= WHAT TO DO =
Count up the lines below that hold "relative", then give that count by itself.

=== Begin Enclosure ===

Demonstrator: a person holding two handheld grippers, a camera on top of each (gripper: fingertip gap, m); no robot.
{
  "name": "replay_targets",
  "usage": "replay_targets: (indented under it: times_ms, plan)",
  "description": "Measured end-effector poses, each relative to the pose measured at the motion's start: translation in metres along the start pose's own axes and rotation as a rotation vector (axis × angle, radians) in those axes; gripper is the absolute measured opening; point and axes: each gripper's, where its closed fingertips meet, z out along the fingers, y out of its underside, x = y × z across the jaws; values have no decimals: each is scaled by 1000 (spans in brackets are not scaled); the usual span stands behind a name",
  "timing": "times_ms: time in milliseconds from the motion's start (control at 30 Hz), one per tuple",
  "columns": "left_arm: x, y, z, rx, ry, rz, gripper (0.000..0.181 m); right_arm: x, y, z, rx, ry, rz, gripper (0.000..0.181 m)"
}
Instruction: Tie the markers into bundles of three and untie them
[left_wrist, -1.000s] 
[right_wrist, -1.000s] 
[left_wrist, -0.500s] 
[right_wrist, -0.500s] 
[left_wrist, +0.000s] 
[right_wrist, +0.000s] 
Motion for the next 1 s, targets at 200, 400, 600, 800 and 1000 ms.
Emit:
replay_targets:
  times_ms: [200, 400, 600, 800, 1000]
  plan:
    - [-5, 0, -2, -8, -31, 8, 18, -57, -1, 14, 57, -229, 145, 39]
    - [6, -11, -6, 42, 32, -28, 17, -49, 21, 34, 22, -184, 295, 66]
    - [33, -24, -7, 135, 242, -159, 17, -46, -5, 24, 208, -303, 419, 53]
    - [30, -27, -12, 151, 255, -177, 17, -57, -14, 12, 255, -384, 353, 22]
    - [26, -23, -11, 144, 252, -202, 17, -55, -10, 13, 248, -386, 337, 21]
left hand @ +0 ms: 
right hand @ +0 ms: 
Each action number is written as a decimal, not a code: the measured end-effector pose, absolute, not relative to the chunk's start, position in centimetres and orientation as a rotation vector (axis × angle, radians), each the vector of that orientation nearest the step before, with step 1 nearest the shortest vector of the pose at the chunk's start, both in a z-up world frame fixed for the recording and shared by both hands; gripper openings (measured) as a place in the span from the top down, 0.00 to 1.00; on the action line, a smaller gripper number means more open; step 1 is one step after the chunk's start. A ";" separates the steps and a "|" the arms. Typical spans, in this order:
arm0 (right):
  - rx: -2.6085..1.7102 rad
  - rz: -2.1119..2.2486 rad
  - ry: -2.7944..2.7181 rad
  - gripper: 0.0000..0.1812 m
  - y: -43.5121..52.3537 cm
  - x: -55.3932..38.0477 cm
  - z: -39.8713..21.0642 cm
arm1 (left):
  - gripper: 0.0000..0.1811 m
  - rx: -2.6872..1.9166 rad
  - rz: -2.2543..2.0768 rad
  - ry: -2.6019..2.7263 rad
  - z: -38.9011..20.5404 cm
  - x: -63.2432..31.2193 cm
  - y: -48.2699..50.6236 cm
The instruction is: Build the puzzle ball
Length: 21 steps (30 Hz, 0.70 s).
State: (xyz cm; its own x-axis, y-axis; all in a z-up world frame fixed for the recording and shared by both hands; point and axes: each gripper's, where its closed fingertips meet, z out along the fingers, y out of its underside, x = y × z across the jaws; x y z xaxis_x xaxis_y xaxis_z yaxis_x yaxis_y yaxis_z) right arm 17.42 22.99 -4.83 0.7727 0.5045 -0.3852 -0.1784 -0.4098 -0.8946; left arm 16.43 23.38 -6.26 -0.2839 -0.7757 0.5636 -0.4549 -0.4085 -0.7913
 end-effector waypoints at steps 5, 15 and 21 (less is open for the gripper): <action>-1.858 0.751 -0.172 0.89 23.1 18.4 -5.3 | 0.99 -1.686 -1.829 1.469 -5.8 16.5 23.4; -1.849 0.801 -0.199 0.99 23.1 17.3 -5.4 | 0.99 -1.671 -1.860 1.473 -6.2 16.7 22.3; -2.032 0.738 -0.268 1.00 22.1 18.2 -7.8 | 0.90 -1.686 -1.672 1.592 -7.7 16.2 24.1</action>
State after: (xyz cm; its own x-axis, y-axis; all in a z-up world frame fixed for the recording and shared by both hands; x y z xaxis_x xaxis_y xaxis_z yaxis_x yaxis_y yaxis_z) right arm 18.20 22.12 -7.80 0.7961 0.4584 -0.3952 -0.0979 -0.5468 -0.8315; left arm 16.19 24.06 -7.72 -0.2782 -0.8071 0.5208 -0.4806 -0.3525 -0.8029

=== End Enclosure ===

= EXERCISE SOLUTION =
2